Extend existing module

ocaml
module

#1

If I want to extend List with additional functions, I can just do:

include module type of List

val flat_map : ('a -> 'b list) -> 'a list -> 'b list
include List
let flat_map f l = flatten (map f) l

and that’s fine. But if I want to extend Format, this simple trick doesn’t work so well, because the new module will have distinct types. So I need:

include module type of Format
  with type formatter = Format.formatter
   and type formatter_out_functions = Format.formatter_out_functions
   and type formatter_tag_functions = Format.formatter_tag_functions

val foo : …
include Format
let foo = …

which is much less satisfactory because if Format gets new types, I have to remember to alias them properly.
It would be much simpler to have a form of include in signatures, that would automatically alias the existing types… Thoughts on that?


(WIP) Frequently Asked Questions
#2

Note that using module type of may lead to versioning difficulties and possible breakage: Serious OPAM package quality issues


#3

The issue of strengthening module type of (or of having two versions) has been discussed on Mantis, see MPR#5241 and MPR#6307. If I remember correctly, @lpw25 has opinions about it.


#4

Easy peasy! There is an OCaml idiom for that:

include module type of struct include Format end

To understand why that works, you need a bit of knowledge on the module type system. The basic idea is the following: the struct include X end dance forces the typechecker to “strengthen” the module signature. Strenghtening adds a manifest back to all the types declarations, which means that type t = <decl> is turned into type t = M.t = <decl>.

I’m not convinced module type of shoudl strengthen, since it would make impossible to get an non-strengthened type out of the module.


#5

This is true if you use module type of ... in a contravariant position. Using it in a covariant position, as @c-cube does, is very common to extend existing modules, and is not nearly as problematic.


#6

I’d like to nominate this for FAQ status @yawaramin. Extending a module while keeping full type compatibility is an issue that, while it may not come up every day, is tricky to figure out when it does come up.


#7

really neat, thank you! :crazy_face:


#8

I’m not convinced module type of shoudl strengthen, since it would make impossible to get an non-strengthened type out of the module.

The problem is that the idea of a “non-strengthened type” has no consistent definition.

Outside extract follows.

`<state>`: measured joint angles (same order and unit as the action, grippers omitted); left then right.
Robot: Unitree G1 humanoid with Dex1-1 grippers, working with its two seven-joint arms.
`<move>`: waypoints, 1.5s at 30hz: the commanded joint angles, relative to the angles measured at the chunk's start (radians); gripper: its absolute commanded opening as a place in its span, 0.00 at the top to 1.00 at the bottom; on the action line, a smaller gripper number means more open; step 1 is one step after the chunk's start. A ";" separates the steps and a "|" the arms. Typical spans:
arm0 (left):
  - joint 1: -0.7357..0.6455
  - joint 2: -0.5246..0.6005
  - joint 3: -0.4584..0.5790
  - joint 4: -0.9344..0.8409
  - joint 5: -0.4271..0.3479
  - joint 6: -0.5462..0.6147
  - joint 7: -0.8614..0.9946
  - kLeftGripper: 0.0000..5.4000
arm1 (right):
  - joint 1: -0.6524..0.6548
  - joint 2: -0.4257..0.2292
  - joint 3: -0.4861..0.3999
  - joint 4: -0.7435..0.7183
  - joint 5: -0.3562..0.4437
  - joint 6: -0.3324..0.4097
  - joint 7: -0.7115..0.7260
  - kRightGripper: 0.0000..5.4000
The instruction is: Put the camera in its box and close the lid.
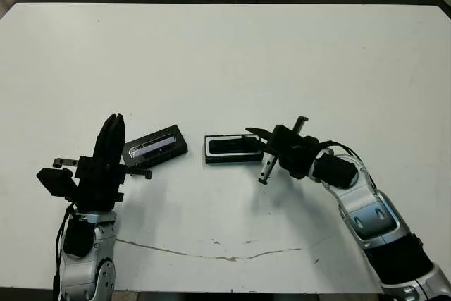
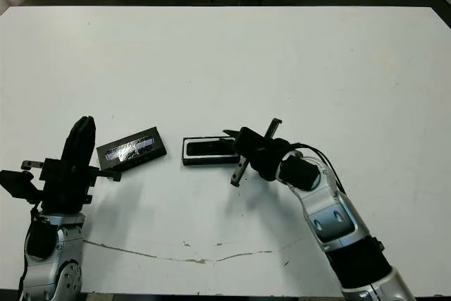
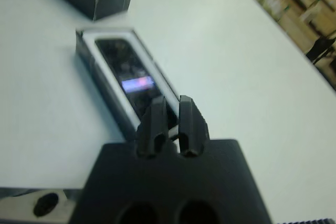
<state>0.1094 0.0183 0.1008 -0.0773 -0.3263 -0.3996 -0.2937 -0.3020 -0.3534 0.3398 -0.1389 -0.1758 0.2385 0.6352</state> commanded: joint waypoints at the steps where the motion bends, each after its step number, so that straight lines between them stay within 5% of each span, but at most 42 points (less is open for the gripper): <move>1: 0.016 0.004 0.002 0.001 0.006 0.019 0.006 1.00 | 0.041 -0.047 0.008 -0.039 -0.022 0.082 0.021 1.00; 13: 0.015 0.003 -0.001 -0.011 -0.005 0.038 0.004 1.00 | 0.113 -0.080 -0.093 -0.010 0.047 0.003 -0.013 1.00; 22: 0.008 0.007 0.003 -0.008 0.013 0.024 0.008 1.00 | 0.199 0.088 -0.329 -0.093 0.342 -0.142 -0.139 1.00; 26: 0.005 0.014 0.007 -0.013 0.030 0.021 0.014 1.00 | 0.211 0.088 -0.406 -0.151 0.449 -0.149 -0.135 1.00; 32: -0.015 0.073 0.037 -0.047 0.065 0.043 0.018 1.00 | 0.256 0.059 -0.544 -0.303 0.697 0.107 -0.210 1.00; 38: -0.057 0.186 0.078 -0.100 0.084 0.116 -0.004 1.00 | 0.267 0.044 -0.662 -0.271 0.883 0.164 -0.196 1.00; 45: -0.128 0.301 0.115 -0.099 0.090 0.234 -0.016 1.00 | 0.330 0.002 -0.629 -0.251 0.784 0.229 -0.282 1.00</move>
<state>-0.0133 0.2896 0.2065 -0.1818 -0.2417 -0.2041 -0.3001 -0.0006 -0.3384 -0.2988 -0.3977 0.6379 0.4377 0.3801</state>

Trying to pretend that it does causes most of the problems with both module type of and with module. I’m hoping to change the behaviour of module type of in 4.07 (with an attribute to get back the old behaviour to help with the transition) along with a number of other strengthenings in the module system.

(I tried out making the change for 4.06, but without doing the other changes simultaneously there were too many annoying places that needed changing in existing code. With the additional changes I think the change should not be too painful)


#9

I do not understand this. It has a pretty clear definition as far as I’m concerned, at least on the theoretical level. Arguably, the exact theory behind with module is not particularly clear. Can you clarify what you mean (and the changes you want to make) ?

Still, if we were to have all the module operation strengthen signatures by default, we would still need an operation to “unstrengthen” signatures, which doesn’t sound particularly straightforward.
That being said, It would make strengthening even more invisible to the users than it is, which is probably a good thing.


#10

It has a pretty clear definition as far as I’m concerned, at least on the theoretical level

The underlying issue is that it produces different module types for modules with the same type. It is making distinctions between different syntactic representations of the same type – which breaks fundamental properties of the language’s static semantics.

Consider a module M and an alias to it N:

module M = struct type t end
module N = M

both these modules have type =M, or without module aliases sig type t = M.t end. You should be able to freely replace references to M with references to N. However, any notion of “unstrengthened type” will try to give sig type t end for M and sig type t = M.t end for N.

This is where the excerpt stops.